INSTRUCTIONS TO FOLLOW: Write out the following listing's lines from the one with "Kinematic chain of" to the one with "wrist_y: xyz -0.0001", exactly, with both included and no others.

GIVEN RECORDS:
====================
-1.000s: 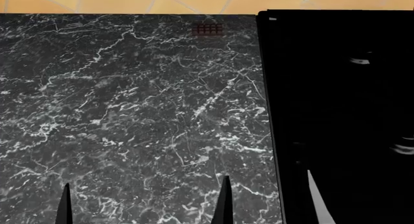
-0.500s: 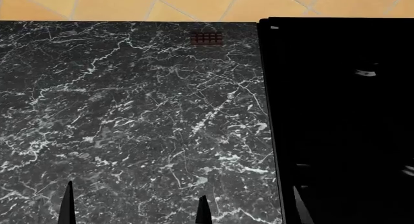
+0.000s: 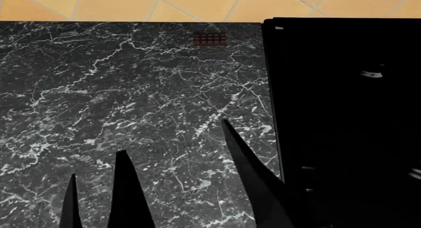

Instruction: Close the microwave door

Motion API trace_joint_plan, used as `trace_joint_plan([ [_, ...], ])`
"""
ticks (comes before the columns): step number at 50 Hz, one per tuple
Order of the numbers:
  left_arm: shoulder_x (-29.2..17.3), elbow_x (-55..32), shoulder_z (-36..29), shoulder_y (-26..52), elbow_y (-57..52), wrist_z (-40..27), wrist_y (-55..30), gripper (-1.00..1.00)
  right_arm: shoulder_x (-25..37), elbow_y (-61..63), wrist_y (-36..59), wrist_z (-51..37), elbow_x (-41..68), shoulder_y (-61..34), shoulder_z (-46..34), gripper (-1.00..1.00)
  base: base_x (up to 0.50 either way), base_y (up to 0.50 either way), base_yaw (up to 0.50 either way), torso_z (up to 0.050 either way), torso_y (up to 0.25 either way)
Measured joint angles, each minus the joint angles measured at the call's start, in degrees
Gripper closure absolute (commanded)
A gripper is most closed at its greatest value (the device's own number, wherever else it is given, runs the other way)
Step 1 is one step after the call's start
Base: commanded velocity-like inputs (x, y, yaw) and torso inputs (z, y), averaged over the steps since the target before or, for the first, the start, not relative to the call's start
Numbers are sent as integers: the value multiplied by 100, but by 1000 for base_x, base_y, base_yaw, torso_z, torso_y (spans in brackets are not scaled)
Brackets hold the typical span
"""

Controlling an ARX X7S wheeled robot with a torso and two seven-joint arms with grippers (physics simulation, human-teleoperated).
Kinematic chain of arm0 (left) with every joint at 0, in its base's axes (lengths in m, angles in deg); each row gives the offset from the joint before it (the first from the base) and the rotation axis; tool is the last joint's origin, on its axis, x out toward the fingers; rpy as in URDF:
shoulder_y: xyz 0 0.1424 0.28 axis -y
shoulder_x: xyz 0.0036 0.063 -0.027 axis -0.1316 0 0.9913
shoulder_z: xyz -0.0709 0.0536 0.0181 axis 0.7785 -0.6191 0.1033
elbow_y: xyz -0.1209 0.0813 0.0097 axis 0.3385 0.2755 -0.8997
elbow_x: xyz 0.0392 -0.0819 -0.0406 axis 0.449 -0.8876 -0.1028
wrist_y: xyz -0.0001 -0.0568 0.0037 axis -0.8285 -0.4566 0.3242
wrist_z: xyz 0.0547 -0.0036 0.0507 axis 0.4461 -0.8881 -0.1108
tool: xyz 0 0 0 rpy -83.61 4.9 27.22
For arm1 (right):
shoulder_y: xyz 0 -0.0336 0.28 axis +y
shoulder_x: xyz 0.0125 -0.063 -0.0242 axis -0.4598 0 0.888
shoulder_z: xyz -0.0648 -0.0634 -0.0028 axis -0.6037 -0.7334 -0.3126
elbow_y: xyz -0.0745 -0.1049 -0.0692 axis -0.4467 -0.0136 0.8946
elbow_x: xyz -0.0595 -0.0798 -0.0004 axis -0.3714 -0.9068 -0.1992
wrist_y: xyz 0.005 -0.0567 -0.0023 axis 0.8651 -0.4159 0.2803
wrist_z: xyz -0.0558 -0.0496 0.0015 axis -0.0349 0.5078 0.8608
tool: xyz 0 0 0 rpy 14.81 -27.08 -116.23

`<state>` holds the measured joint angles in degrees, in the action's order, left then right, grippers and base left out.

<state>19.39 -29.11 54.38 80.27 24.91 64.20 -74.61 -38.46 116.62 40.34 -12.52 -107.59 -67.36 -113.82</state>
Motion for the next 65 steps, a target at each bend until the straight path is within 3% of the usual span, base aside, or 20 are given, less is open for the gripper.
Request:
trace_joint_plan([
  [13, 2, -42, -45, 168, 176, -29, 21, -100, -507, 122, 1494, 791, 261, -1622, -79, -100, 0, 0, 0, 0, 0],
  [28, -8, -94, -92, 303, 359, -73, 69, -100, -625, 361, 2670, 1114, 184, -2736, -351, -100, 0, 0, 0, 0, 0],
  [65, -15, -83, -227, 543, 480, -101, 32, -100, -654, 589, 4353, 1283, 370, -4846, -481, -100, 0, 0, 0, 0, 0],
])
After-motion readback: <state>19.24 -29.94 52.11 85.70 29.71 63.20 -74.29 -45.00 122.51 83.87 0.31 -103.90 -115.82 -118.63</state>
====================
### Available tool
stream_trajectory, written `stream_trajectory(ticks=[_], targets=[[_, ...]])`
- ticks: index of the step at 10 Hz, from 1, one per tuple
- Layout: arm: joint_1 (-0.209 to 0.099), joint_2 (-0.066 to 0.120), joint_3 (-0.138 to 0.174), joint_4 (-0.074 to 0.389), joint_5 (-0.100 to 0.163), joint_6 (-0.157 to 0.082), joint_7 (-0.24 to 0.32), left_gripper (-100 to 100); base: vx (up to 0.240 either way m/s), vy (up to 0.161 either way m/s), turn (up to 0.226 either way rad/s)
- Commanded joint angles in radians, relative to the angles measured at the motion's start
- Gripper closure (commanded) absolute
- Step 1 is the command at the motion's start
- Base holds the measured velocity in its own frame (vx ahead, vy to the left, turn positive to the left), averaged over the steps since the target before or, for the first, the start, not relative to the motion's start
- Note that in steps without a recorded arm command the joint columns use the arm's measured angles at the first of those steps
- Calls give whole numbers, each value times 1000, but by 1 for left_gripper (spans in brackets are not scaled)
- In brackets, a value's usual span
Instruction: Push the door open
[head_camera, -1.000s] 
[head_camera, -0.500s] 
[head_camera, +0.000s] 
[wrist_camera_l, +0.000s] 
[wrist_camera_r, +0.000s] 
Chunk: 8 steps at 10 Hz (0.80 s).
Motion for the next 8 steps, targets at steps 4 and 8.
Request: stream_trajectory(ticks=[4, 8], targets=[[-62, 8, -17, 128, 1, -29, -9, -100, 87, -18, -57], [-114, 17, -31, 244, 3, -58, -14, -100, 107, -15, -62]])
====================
SOLUTION TO THE PROBLEM:
Kinematic chain of arm0 (left) with every joint at 0, in its base's axes (lengths in m, angles in deg); each row gives the offset from the joint before it (the first from the base) and the rotation axis; tool is the last joint's origin, on its axis, x out toward the fingers; rpy as in URDF:
shoulder_y: xyz 0 0.1424 0.28 axis -y
shoulder_x: xyz 0.0036 0.063 -0.027 axis -0.1316 0 0.9913
shoulder_z: xyz -0.0709 0.0536 0.0181 axis 0.7785 -0.6191 0.1033
elbow_y: xyz -0.1209 0.0813 0.0097 axis 0.3385 0.2755 -0.8997
elbow_x: xyz 0.0392 -0.0819 -0.0406 axis 0.449 -0.8876 -0.1028
wrist_y: xyz -0.0001 -0.0568 0.0037 axis -0.8285 -0.4566 0.3242

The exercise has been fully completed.